= 1940 in rail transport =

==Events==

===January events===
- January 9 – The Østfold Line in Norway takes electric traction into use between Ås and Dilling.
- January 14 – Atchison, Topeka and Santa Fe Railway discontinues the San Francisco-Los Angeles-Chicago Navajo.
- January 27 – The Boston, Revere Beach and Lynn Railroad ceases operations in Massachusetts in preparation for abandonment.
- January 29 – Three gasoline-powered trains carrying factory workers crash and explode while approaching Ajikawaguchi Station, Yumesaki Line (Nishinari Line), Osaka, Japan, killing at least 181 people and injuring at least 92.

===February events===
- February – Electro-Motive Corporation introduces the E5.

===March events===
- March 29 – Southern Pacific Railroad runs its last passenger train to Fremont-Centerville, California.

===May events===
- May 1 – The Østfold Line in Norway takes electric traction into use between Dilling and Fredrikstad.
- May 20 – Sixty-six railroads in the United States, in cooperation with the Travelers' Credit Corporation, begin selling railroad tickets, Pullman accommodations and all-expense tours on an installment basis, known as the Travel Credit Plan.

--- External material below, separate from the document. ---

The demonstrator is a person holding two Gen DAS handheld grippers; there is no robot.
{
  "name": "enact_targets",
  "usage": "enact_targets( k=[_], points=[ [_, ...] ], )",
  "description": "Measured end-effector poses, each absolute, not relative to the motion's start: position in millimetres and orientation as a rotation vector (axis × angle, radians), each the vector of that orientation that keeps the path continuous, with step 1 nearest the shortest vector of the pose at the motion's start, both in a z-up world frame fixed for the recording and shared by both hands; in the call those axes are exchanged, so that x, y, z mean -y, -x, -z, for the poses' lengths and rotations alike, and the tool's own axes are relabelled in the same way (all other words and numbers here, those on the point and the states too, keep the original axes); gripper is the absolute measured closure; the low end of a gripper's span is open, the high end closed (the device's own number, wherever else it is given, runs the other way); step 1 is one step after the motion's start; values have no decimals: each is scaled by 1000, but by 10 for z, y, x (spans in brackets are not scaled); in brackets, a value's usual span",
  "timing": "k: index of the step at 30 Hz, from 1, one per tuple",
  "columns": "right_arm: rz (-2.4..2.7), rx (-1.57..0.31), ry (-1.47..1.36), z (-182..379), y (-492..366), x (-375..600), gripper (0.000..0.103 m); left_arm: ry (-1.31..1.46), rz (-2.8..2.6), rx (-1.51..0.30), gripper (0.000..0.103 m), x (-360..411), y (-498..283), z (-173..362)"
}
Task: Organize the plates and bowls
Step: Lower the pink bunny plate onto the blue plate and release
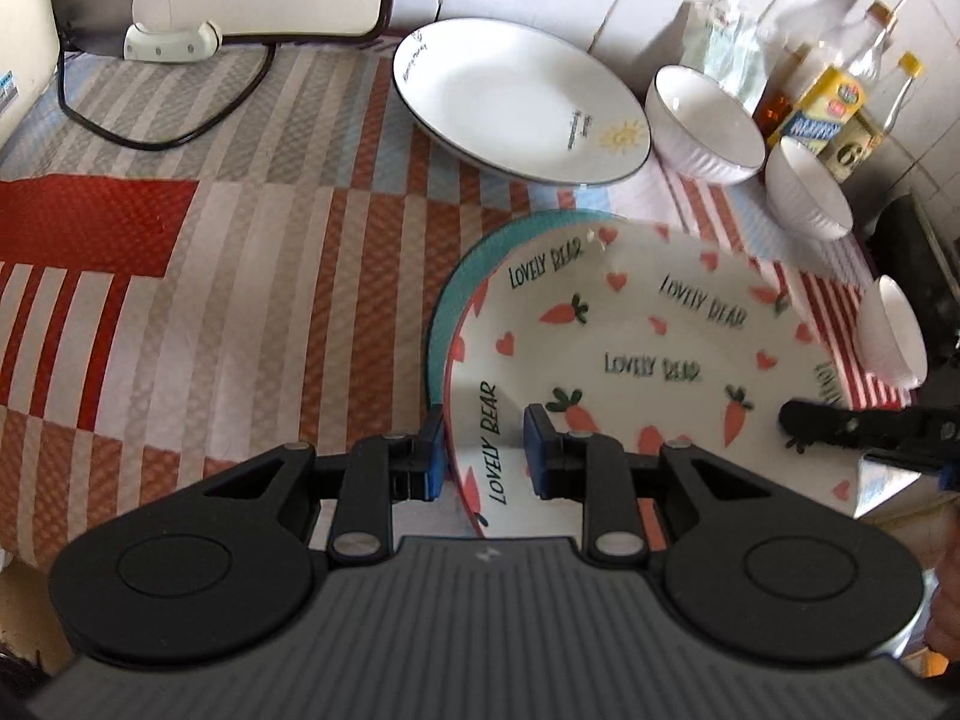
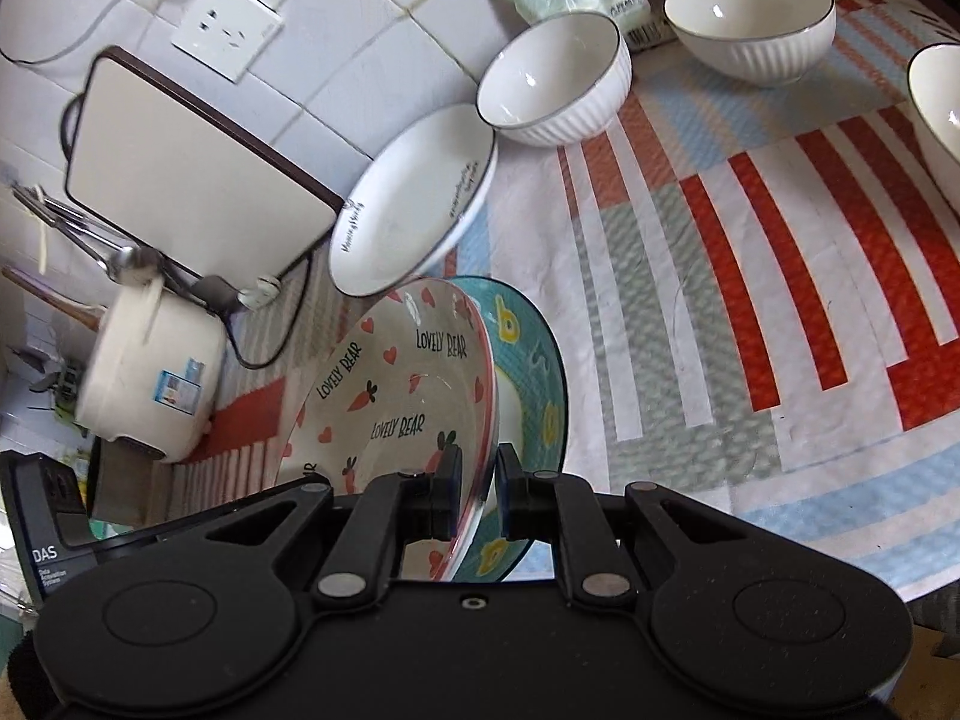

Purchases over $50 can be charged.

===June events===
- June 21 – East Wind begins summer service over the Pennsylvania, New Haven, Boston & Maine and Maine Central railroads between Washington, D.C., and Maine.
- June 29 - Syracuse Transit Corporation closes the South Salina and Nedrow lines in Syracuse, New York.
- June 30 – Last day archbar freight trucks can legally operate in U.S. Interchange service (and then only on empty cars returning to their home roads).
- June – Chicago, Rock Island and Pacific Railroad takes delivery of the unique EMC AB6 locomotives.

===July events===
- July 1 – Portions of the SNCF in Alsace-Lorraine are incorporated into the Deutsche Reichsbahn.
- July 15 – The Østfold Line in Norway takes electric traction into use between Fredrikstad and Sarpsborg.
- July 17 – The last section of the Baghdad Railway's mainline linking Istanbul and Baghdad is completed between El Yaroubieh and Baiji and the Compagnie Internationale des Wagons-Lits' Taurus Express begins to run throughout between Haydarpaşa Terminal, Istanbul, and Baghdad Central Station.
- July 29 – Rail traffic is suspended in France between French-retained and German-occupied territories.
- July 30 – The Pennsylvania Railroad orders its first 4-4-4-4 T1 duplex-drive steam locomotives. They are expected to be serious competition for diesel power.

===August events===
- August 1 – Norwegian State Railways runs first through train on the Flåm Line.

===September events===
- September 2 – Kansas City Southern Railway inaugurates the Southern Belle passenger train service between Kansas City, Missouri, and New Orleans, Louisiana.
- September 13 – The Gulf, Mobile and Ohio Railroad is formed by the merger of the Gulf, Mobile and Northern and Mobile and Ohio Railroads.

===October events===
- October 1 – The Pennsylvania Turnpike opens, constructed using tunnels and grades originally built for the never-completed South Pennsylvania Railroad.

===November events===
- November 4 - Norton Fitzwarren, England: a train driver on the Great Western Railway misreads the signals on a four track line, and drives his train off the end of the track.
- November 11
  - The Østfold Line in Norway takes electric traction into use between Sarpsborg and Halden.
  - Syracuse Transit Corporation closes the Elm Street line in Syracuse, New York.
- November 22 - The Newark City Subway in New Jersey opens an extension from Heller Parkway to Grove Street.

===December===
- December 15 - The IND Sixth Avenue Line of the New York City Subway is completed and opened throughout.
- December 17 - The Florida East Coast Railway introduces the Dixie Flagler passenger train between Chicago, Illinois and Miami, Florida, replacing the Henry M. Flagler.

==Deaths==

=== September deaths ===
- September 23 - Hale Holden, president of Chicago, Burlington and Quincy Railroad 1914–1918 and 1920–1929, chairman of the board of directors for Southern Pacific Railroad 1932–1939, dies (b. 1869).

=== October deaths ===
- October 24 – William Benson Storey, president of Atchison, Topeka and Santa Fe Railway 1920–1933 (born 1857).

=== November deaths ===
- November 9 – Charles Langbridge Morgan, chief engineer for London, Brighton and South Coast Railway, dies (b. 1855).

=== Unknown date deaths ===
- Leonor F. Loree, president of Baltimore and Ohio Railroad 1901–1903, Delaware and Hudson Railway 1907–1938 and Kansas City Southern Railway 1918–1920 (born 1858).